Plotinus

plotinus

“The universe is one living organism”

Plotinus (204-270) was a highly influential metaphysician who has been described as “not only historically but also logically the culmination of Greek philosophy”. (1)

He put forward a holistic vision of reality, famously declaring in The Enneads that “the universe is one living organism”. (2)

Plotinus’s work was rediscovered during the Renaissance by Marsilio Ficino and later, writes Paul Henry, by “such religious thinkers as the Cambridge Platonists, such philosophers as Berkeley and Hegel, such poets as Novalis and Goethe“. (3)

Novalis was particularly enthused by Plotinus’s pantheistic metaphysics, declaring that he had been the first philosopher “to enter the sacred temple”, and that no one after him had penetrated so far inside it. (4)

Although regarded as the founder of neoplatonism, Plotinus was not just influenced by Plato, but also by Artistotle, the Roman Stoics and much wider cultural sources.

He was a Greek-speaker, born in Egypt, and enjoyed a lifelong friendship with an Arab doctor by the name of Zethos.

Alexandria library

At Alexandria, that great North African centre of ancient pagan wisdom, he investigated Indian and Persian metaphysics and later travelled in Asia before settling in Rome.

His philosophy was very much an expression of the old gnosis, the perennial philosophy of cosmic unity. Stephen MacKenna writes that Plotinus, in his writing, conveyed a “general assumption that all his system is contained already in the most ancient knowledge of the world”. (5)

Although Plotinus’s metaphysics has influenced Christianity, and indeed Islam and Judaism, he himself was not impressed with Christian theology.

Henry writes that Plotinus “has no use for a Saviour who ‘comes down‘ to liberate man, or even for a Supreme Being which would in any way concern itself with man or with the world”. (6)

In this respect, he says, Plotinus was voicing “a radical opposition to Christianity” (7) with its emphasis on an individual salvation which can only be gained by devotion to Christ.

Plotinus EnneadsPlotinus’s metaphysics – like all metaphysics in fact – is also entirely incompatible with modern philosophies which take the individual subject as their starting point, rather than the Whole of which they are part.
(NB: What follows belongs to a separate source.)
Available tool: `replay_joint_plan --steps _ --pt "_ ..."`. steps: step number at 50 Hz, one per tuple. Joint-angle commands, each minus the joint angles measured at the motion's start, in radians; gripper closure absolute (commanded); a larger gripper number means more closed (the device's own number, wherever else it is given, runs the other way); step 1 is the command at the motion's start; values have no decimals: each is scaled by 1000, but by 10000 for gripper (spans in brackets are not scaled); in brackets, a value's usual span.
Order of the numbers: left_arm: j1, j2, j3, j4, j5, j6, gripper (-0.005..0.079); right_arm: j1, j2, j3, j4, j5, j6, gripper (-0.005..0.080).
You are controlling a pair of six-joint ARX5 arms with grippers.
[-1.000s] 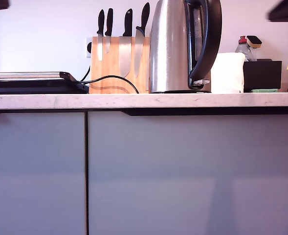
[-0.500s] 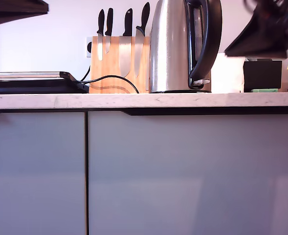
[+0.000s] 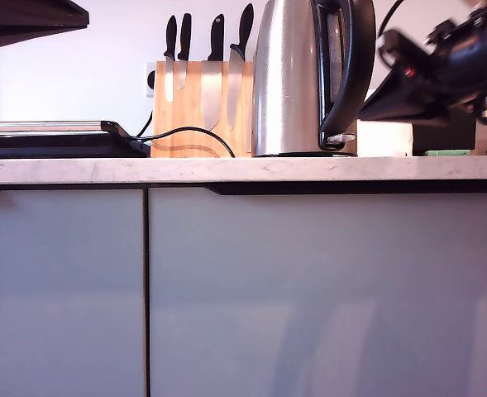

For him, individuals were temporary particularisations of the Whole, whose task was to become aware of their ultimate belonging and allow the light of the All-Soul to shine through them.

He wrote: “In that you have entered into the All, no longer content with the part; you cease to think of yourself as under limit but, laying all such determination aside, you become an All… By the lessening of the alien in you, you increase. Cast it aside and there is the All within you”. (8)

The Whole imagined by Plotinus was totally all-inclusive, the Universe in its fullest sense: “All parts, thus, exist in regard to each other: the essence is all-embracing, complete, entire; the excellency is inbound with the cause and embraced by it; the being, the essence, the cause, all are one”. (9)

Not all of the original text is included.